The Impact of Iron Overload in Acute Leukemia: Chronic Inflammation, but Not the Presence of Nontransferrin Bound Iron is a Determinant of Oxidative Stress


Olcay L., SERTESER M., Kolay M., Balci H. F., Yildirim Ü. M., Tekgündüz S. A., ...More

Journal of Pediatric Hematology/Oncology, vol.39, no.6, pp.425-439, 2017 (SCI-Expanded) identifier identifier

  • Publication Type: Article / Article
  • Volume: 39 Issue: 6
  • Publication Date: 2017
  • Doi Number: 10.1097/mph.0000000000000867
  • Journal Name: Journal of Pediatric Hematology/Oncology
  • Journal Indexes: Science Citation Index Expanded (SCI-EXPANDED), Scopus
  • Page Numbers: pp.425-439
  • Keywords: acute lymphoblastic/myeloblastic leukemia, hs-CRP, iron overload, lipid peroxidation, nontransferrin bound iron, protein oxidation, soluble transferrin receptor
  • Istanbul University Affiliated: No

Abstract

In the literature, studies on the oxidant effects of nontransferrin bound iron [NTBI (eLPI assay)] during chemotherapy of acute lymphoblastic leukemia and acute myeloblastic leukemia are lacking. We established NTBI and oxidative stress determinants (OSD), iron parameters, high-sensitive C-reactive protein (hs-CRP) levels, liver tests, cumulative chemotherapeutic doses, and transfused blood in 36 children with acute leukemia throughout chemotherapy.
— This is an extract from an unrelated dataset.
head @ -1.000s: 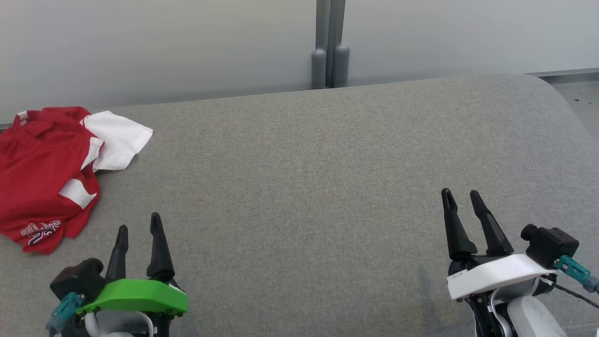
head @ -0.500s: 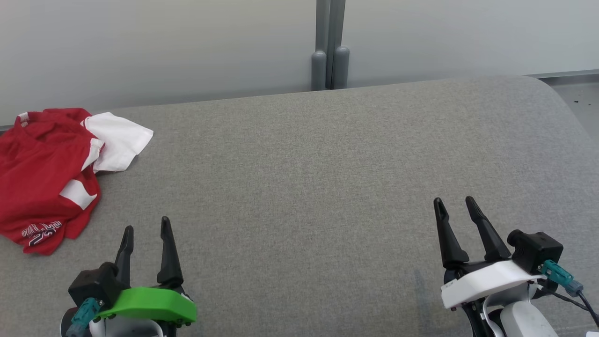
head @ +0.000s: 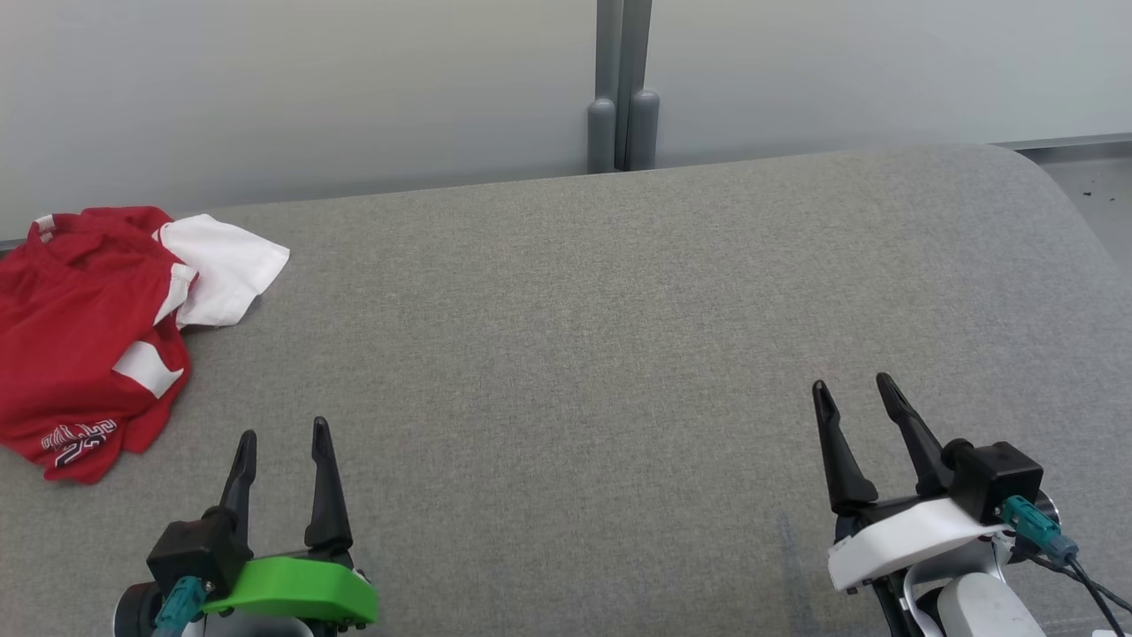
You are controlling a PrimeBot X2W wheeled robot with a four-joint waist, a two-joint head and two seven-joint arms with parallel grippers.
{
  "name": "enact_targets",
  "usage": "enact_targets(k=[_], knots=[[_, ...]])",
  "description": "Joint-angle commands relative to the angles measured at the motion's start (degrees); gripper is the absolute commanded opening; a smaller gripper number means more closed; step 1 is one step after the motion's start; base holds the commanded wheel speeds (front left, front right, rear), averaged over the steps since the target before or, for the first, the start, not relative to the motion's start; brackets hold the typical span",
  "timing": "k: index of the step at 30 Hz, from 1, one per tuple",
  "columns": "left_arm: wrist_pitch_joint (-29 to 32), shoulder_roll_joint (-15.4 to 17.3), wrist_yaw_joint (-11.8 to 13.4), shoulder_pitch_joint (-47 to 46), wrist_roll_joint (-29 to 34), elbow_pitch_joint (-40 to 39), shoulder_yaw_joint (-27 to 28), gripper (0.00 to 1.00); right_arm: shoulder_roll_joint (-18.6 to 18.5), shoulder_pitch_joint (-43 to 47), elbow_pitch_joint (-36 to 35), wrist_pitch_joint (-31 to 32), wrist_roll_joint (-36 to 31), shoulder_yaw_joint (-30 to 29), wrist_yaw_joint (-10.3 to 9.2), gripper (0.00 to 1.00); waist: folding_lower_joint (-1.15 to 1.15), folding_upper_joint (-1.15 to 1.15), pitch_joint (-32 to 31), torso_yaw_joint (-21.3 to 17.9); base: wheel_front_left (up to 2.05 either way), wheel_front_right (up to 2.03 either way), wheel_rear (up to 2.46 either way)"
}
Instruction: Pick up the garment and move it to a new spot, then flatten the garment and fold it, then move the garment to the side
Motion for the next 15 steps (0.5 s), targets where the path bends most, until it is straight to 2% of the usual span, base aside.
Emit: enact_targets(k=[1,15], knots=[[-0.5,0.4,-0.1,1.0,1.4,-0.4,-0.2,1.0,0.1,0.6,-0.3,-0.3,-1.7,-0.4,0.03,1.0,0.0,0.0,0.0,0.0,0.0,0.0,0.0],[-2.4,0.4,0.6,2.4,5.3,-0.9,-0.8,1.0,1.2,1.4,-1.3,-0.3,-8.6,-1.8,0.03,1.0,0.0,0.0,-0.1,0.1,0.0,0.0,0.0]])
These parameters were determined at the beginning and end of chemotherapy blocks (11 time points) and in 20 healthy children using enzyme-linked immunosorbent assay, and colorimetric and fluorometric enzymatic methods. In acute lymphoblastic leukemia, NTBI, OSD, and hs-CRP were higher than controls at 4/11, 7/11, and 9/11 time points (P<0.05). At 3 time points, NTBI and OSD concurrently increased. Ferritin, soluble transferrin receptor, serum iron, and transferrin saturation were higher than in controls at 5 to 11/11 time points (P<0.05). Those with NTBI had higher iron parameters than those without NTBI (P<0.05), but showed similar OSD, hs-CRP, liver enzymes, cumulative chemotherapeutics, and transfused blood (P>0.05). OSD did not correlate with NTBI, but correlated with hs-CRP. In conclusion, NTBI is a poor predictor of OSD in acute leukemia possibly because of the heterogeneity of NTBI and chronic inflammation. Further studies are needed to delineate the pathophysiology of these diseases.